The oldest records of the origin of creation in Greek mythology are preserved in the Hesiod`s epic poem Theogony, dating back between 750BC and 650BC when Hesiod was believed to be active.

According to Theogony, there was only Chaos at the beginning as primeval state of existence. It was stationary, dark and silent and there was no trace of life to the infinity. Chaos was also referred as the gaping void or abyss from which everything else sprang. However, in Theogony Chaos never creates Gaea (Earth), but it seems that Gaea just appears out of this dark void.

Hesiod - Theogony, transladed by Hugh G. Evelyn White:

"(ll. 116-138) Verily at the first Chaos came to be, but next wide-bosomed Earth, the ever-sure foundations of all"

And just like Gaea, Tartarus, the terrible and sunless region beneath Gaea, also appeared along in the depths of the wide-path earth. But they were not the only ones who appeared out of the endless void. Hesiod also talks about the deathless gods who hold the peaks of snowy Olympus and Eros (love or desire to re-produce) being the fairest among them. After that, Erebus (region where the death dwells) and Nyx (black night) were born out of Chaos. Out of the union of Nyx and Erebus, Aether (the upper atmosphere) and Hemera (the day) came forth. Meanwhile, Gaea gave birth to Uranus (the heavens) who was equal to her. She also gave birth to Ourea (gods of mountains) and Pontus (primeval god of sea). Gaea then covered herself in love with Uranus and from their union came twelve Titans, three Cyclopes and three Hecatonchires.
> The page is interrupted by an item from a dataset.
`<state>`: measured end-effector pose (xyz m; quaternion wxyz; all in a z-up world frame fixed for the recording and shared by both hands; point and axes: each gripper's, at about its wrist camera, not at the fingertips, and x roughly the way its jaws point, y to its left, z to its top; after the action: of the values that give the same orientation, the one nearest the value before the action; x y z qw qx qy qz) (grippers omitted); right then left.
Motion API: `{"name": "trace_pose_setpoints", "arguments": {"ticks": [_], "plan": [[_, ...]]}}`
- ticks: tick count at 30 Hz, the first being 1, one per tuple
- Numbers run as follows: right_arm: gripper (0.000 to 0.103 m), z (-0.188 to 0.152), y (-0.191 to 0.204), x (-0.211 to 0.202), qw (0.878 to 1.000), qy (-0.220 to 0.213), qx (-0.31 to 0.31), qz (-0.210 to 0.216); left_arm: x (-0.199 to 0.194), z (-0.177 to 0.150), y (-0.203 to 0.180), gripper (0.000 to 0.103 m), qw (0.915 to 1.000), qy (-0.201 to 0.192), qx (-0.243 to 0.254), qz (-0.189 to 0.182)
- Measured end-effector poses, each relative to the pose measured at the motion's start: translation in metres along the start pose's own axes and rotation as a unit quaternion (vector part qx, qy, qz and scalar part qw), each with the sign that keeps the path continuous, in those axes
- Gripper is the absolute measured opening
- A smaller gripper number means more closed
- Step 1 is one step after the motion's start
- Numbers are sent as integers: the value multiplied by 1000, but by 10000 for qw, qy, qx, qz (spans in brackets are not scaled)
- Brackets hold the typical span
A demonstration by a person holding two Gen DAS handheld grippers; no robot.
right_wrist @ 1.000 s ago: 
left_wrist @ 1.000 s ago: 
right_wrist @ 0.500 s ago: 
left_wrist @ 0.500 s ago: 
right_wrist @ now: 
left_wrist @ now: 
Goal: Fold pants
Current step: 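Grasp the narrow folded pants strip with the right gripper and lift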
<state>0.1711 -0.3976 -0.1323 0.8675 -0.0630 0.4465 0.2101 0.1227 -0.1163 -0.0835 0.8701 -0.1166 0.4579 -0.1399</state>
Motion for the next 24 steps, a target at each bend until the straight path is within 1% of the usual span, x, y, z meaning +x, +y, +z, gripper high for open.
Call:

The birth of the children disrupted the life of Uranus who saw them as threat to his throne. And therefore, he imprisoned Cyclopes and Hecatonchires, who seemed the most bizzare of his children, in the depths of Tartarus, away from the other gods. But Gaea, as their mother, loved her children unconditionally. She became mad and started plotting against Uranus. She even talked her children into castrating him. All of them were afraid of their father except Cronus, who wanted the throne for himself, and with the help of his brothers Crius, Coeus, Iapetus and Hyperion who held Uranus down, when caught by surprise, Cronus was able to castrate his father with the flint sickle, made by Gaea. After castration, Cronus threw the genitals of his father into the ocean. On the spot where genitals fell into the water, Aphrodite was born. And from the blood of Uranus that spilt on the earth, Giants, the Ash-tree nymphs and Erinyes were born.